■ TO DO ■
Look below for the line that contains "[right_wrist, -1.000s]", then quote it and all the lines after it, exactly, with the pictures left out.

■ SUPPLIED MATERIAL ■

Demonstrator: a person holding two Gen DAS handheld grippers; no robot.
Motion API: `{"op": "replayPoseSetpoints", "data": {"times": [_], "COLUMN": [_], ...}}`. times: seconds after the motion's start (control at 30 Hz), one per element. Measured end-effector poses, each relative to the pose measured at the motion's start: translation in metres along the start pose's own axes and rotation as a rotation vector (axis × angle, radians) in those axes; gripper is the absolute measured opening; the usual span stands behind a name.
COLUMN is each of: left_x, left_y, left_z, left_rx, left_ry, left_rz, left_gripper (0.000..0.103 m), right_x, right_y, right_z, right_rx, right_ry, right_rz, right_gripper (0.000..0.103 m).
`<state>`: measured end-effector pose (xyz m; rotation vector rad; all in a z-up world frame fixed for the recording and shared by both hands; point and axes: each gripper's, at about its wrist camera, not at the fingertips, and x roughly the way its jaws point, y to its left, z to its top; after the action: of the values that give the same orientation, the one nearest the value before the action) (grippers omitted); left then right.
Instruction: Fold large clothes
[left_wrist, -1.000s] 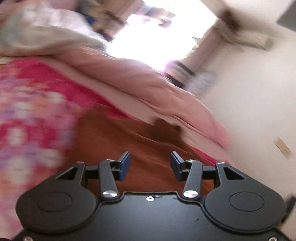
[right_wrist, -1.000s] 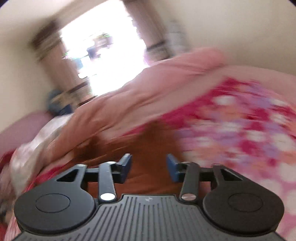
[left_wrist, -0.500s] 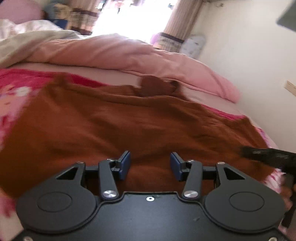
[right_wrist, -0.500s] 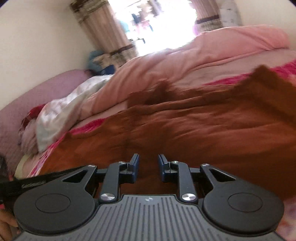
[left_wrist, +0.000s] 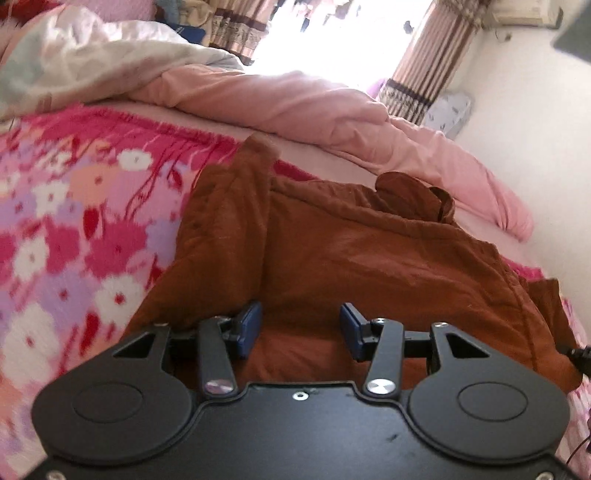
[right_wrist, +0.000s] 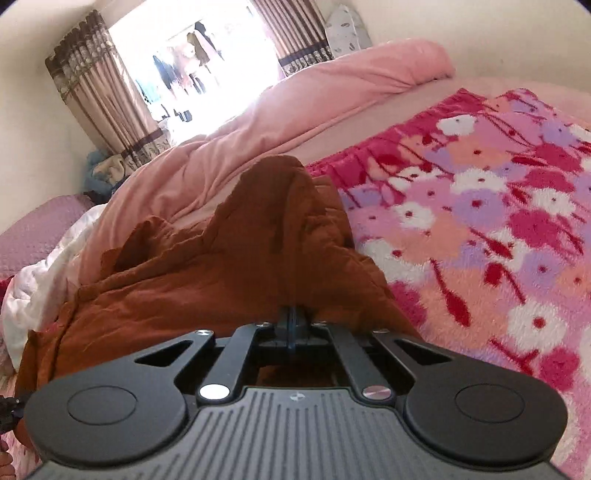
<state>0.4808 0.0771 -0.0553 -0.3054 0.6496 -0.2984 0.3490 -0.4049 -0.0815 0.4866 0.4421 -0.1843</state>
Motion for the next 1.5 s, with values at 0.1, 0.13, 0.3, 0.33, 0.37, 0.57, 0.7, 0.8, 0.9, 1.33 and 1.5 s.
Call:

■ TASK SOLUTION ■
[right_wrist, -1.000s] 
[left_wrist, -0.500s] 
[right_wrist, -0.500s] 
[left_wrist, +0.000s] 
[right_wrist, +0.000s] 
<state>0.4808 0.0771 -0.0553 -0.3054 0.6496 -0.2984 0.3490 -0.4049 -0.0815 0.4866 0.4421 -0.1843</state>
Motion for the next 1.5 s, with values at 0.1, 0.13, 0.3, 0.33, 0.37, 0.57, 0.7, 0.8, 0.9, 1.33 and 1.5 s.
Call:

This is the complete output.